Em uma audiência concedida ao presidente da Câmara, o conservador Ali Larijani, a máxima autoridade iraniana ressaltou que “não é aceitável que ambos os poderes se acusem reciprocamente de não cumprir com suas responsabilidades”.
“Não é aceitável que as duas partes afirmem que cumpriram com o combinado e que a outra parte é que não o fez”, afirmou.
“Não deve haver motivo no Governo para desobedecer ao Parlamento. O Parlamento, por sua parte, não tem razão para manter o Governo à espera. O Governo deve cumprir a lei, e o Parlamento, ajudar a fazê-la”, disse Khamenei.
Nos últimos meses, as diferenças entre os grupos conservadores que dominam as 290 cadeiras que compõem a Assembleia iraniana ganharam força.

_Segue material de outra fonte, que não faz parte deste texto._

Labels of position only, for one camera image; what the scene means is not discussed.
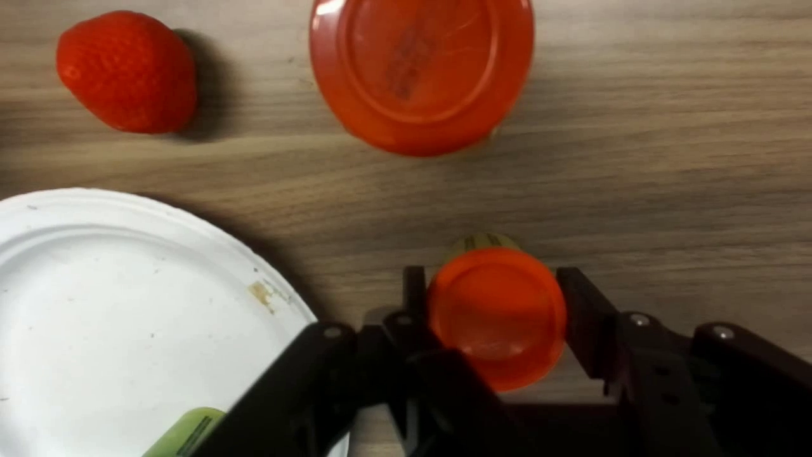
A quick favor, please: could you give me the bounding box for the white paper plate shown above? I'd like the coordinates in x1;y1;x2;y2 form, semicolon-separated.
0;186;352;457

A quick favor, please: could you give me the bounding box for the red tomato ball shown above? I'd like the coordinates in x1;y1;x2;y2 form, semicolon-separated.
53;7;200;138

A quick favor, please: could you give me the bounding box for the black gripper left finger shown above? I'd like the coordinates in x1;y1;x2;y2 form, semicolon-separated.
402;265;440;330

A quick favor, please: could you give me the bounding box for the blue sponge box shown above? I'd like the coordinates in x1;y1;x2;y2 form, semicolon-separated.
143;404;228;457

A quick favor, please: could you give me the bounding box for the brown spice bottle red lid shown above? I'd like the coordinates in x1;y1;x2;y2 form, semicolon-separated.
307;0;539;161

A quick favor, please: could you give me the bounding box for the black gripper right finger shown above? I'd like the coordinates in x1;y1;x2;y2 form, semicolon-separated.
554;265;629;385

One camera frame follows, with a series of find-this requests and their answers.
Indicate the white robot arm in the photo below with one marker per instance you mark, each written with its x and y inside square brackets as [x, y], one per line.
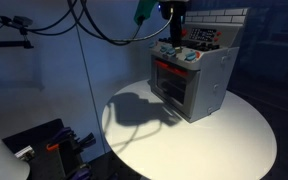
[0, 156]

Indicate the black camera stand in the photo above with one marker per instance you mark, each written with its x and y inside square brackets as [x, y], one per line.
[0, 44]

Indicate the red timer knob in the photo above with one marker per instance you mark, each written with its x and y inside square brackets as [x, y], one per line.
[184, 32]

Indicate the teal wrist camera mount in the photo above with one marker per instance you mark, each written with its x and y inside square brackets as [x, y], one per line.
[144, 10]

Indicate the blue stove knob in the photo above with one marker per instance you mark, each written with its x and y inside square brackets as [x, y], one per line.
[190, 56]
[152, 44]
[170, 52]
[164, 49]

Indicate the grey toy stove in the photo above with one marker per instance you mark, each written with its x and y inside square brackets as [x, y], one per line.
[210, 83]

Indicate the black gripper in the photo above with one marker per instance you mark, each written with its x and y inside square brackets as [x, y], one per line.
[175, 7]

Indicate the orange clamp tip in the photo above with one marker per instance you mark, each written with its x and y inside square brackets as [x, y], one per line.
[52, 146]

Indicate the small black camera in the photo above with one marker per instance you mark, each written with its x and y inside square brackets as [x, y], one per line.
[23, 21]

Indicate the black equipment cart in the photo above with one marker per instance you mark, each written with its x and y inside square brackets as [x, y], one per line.
[40, 133]

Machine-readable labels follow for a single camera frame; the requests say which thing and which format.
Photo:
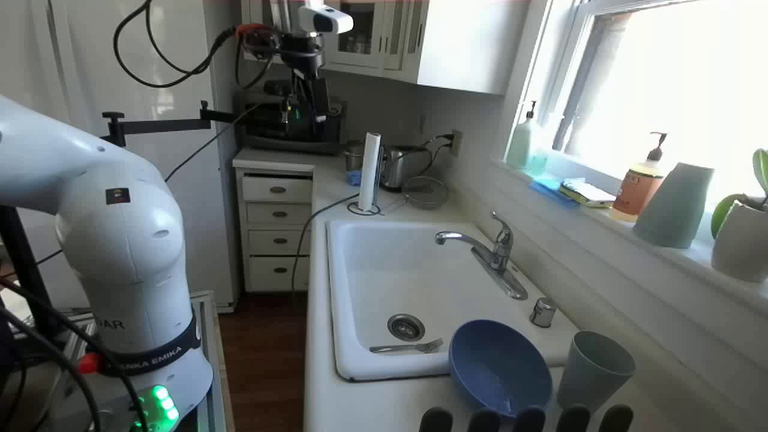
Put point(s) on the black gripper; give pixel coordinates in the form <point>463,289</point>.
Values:
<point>301,55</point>

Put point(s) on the blue bowl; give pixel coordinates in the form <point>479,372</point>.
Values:
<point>501,367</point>

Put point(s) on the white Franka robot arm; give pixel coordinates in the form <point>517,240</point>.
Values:
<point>120,240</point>

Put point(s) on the black plate rack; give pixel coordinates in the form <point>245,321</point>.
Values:
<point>529,421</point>

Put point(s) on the small metal kettle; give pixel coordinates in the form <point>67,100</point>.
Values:
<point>391,168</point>

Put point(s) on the white drawer cabinet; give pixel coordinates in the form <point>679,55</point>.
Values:
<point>277,231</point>

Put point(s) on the white kitchen sink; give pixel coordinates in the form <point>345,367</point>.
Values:
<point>384,272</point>

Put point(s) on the white-green soap pump bottle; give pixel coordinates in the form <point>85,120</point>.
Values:
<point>519,144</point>

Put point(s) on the small clear teal bottle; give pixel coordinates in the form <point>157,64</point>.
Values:
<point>539,158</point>

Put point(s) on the chrome sink faucet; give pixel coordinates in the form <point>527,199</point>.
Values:
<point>496,254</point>

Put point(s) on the blue sponge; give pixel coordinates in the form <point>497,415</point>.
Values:
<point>552,187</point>

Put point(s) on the metal spoon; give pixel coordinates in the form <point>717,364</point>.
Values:
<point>403,345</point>

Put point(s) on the yellow-green sponge stack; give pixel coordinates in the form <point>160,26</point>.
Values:
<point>589,192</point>

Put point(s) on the chrome sink sprayer cap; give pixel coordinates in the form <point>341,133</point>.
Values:
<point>544,312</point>

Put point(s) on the red round knob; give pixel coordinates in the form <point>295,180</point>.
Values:
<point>87,363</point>

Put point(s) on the orange soap pump bottle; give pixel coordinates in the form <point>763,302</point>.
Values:
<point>636,189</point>

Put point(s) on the teal ceramic vase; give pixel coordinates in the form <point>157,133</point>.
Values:
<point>675,206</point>

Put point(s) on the grey-green plastic cup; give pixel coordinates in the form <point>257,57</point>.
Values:
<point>593,372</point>

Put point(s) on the green house plant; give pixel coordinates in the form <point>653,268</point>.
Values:
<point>723,213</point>

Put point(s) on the white plant pot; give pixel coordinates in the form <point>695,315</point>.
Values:
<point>743,242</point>

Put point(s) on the wall power outlet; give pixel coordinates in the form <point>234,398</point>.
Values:
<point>454,141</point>

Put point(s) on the white glass-door wall cabinet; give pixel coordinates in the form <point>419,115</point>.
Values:
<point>457,39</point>

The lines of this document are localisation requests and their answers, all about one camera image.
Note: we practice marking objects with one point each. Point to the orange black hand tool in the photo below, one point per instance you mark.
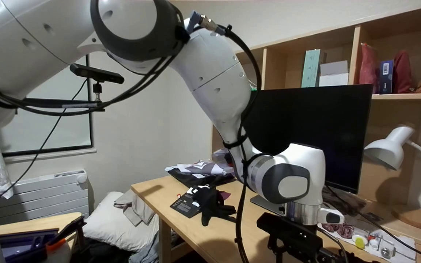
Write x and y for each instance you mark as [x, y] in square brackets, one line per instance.
[57, 242]

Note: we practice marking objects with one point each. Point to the silver metal clip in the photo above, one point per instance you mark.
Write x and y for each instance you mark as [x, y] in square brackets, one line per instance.
[383, 249]

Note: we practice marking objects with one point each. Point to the dark blue box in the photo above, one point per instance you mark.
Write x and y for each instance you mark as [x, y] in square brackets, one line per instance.
[386, 77]

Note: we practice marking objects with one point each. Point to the purple cloth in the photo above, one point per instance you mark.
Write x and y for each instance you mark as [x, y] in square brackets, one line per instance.
[225, 197]

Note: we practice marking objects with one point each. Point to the maroon pouch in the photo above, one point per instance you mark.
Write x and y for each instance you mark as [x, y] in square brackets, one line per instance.
[403, 74]

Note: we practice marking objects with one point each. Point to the yellow green round item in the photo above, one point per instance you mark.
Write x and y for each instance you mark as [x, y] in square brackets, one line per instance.
[359, 242]

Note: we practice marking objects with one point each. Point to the folded black white clothes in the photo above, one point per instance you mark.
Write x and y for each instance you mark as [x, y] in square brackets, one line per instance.
[200, 176]

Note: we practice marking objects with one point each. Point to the clear bag with red contents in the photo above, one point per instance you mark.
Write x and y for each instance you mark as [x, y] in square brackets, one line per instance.
[342, 230]

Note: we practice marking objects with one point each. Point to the black stereo camera bar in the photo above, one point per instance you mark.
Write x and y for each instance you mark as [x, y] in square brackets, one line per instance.
[95, 74]

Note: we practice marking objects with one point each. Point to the black gloves with tag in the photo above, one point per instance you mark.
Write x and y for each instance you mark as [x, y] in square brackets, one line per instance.
[210, 202]

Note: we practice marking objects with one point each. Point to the white radiator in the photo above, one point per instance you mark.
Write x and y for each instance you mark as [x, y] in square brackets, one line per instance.
[44, 198]

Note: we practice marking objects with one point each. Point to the teal book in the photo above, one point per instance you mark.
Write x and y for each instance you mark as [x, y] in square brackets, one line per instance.
[310, 68]

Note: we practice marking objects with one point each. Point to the black computer monitor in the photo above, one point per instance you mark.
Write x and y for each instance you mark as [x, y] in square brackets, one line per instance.
[336, 132]

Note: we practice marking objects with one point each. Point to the white box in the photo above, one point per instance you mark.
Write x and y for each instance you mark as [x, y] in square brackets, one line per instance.
[333, 75]

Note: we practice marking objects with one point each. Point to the white pillow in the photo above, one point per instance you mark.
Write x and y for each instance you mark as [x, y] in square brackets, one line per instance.
[108, 224]

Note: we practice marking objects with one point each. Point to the wooden shelf unit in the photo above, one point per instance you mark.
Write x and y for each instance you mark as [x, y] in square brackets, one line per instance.
[355, 59]

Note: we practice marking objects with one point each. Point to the red books on shelf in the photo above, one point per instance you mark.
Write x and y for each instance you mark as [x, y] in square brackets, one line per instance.
[367, 68]

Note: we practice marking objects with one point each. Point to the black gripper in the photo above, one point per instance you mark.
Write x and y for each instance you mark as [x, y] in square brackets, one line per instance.
[295, 255]

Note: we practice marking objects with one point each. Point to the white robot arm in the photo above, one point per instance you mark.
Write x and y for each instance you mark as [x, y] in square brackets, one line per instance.
[210, 74]

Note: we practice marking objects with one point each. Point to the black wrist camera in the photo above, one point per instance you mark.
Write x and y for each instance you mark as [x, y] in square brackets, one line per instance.
[288, 232]

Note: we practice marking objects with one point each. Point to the black window frame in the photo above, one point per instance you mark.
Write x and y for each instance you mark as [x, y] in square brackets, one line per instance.
[49, 150]

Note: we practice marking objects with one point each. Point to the dark clothing pile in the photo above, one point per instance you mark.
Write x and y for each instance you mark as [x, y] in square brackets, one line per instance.
[98, 252]

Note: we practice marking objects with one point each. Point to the white desk lamp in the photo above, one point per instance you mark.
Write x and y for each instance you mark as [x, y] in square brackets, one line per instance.
[390, 148]

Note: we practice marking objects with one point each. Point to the wooden side table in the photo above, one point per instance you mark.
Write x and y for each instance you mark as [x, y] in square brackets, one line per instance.
[35, 223]

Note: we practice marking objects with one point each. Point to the purple tool tray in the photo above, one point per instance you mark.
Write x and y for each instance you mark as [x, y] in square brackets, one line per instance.
[22, 246]

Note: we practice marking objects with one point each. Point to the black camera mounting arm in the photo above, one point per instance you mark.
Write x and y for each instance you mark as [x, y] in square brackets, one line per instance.
[93, 109]

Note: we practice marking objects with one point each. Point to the grey folded cloth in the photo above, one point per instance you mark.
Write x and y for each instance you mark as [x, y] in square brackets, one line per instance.
[134, 210]

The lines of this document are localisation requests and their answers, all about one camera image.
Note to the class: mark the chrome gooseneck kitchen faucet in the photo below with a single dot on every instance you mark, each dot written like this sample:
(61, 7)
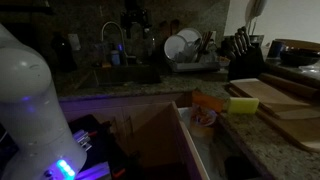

O principal foco de confronto é o polêmico plano do Governo para substituir os subsídios a gasolina, alimentos e energia por ajudas com dinheiro diretas e calculadas segundo o nível de renda da população.
Enquanto o Executivo exigiu o controle total dos cerca de US$ 40 bilhões que serão economizados com a medida, o Parlamento lutou para manter um controle dos mesmos recursos.
Na semana passada, o presidente iraniano, Mahmoud Ahmadinejad, enviou uma carta ao poderoso Conselho de Guardiães, um dos principais órgãos de poder do país, na qual se queixava de que algumas das decisões do Parlamento “transgridem a Constituição”.
Larijani, por sua vez, denunciou que o Executivo violou algumas leis ratificadas pelo Parlamento.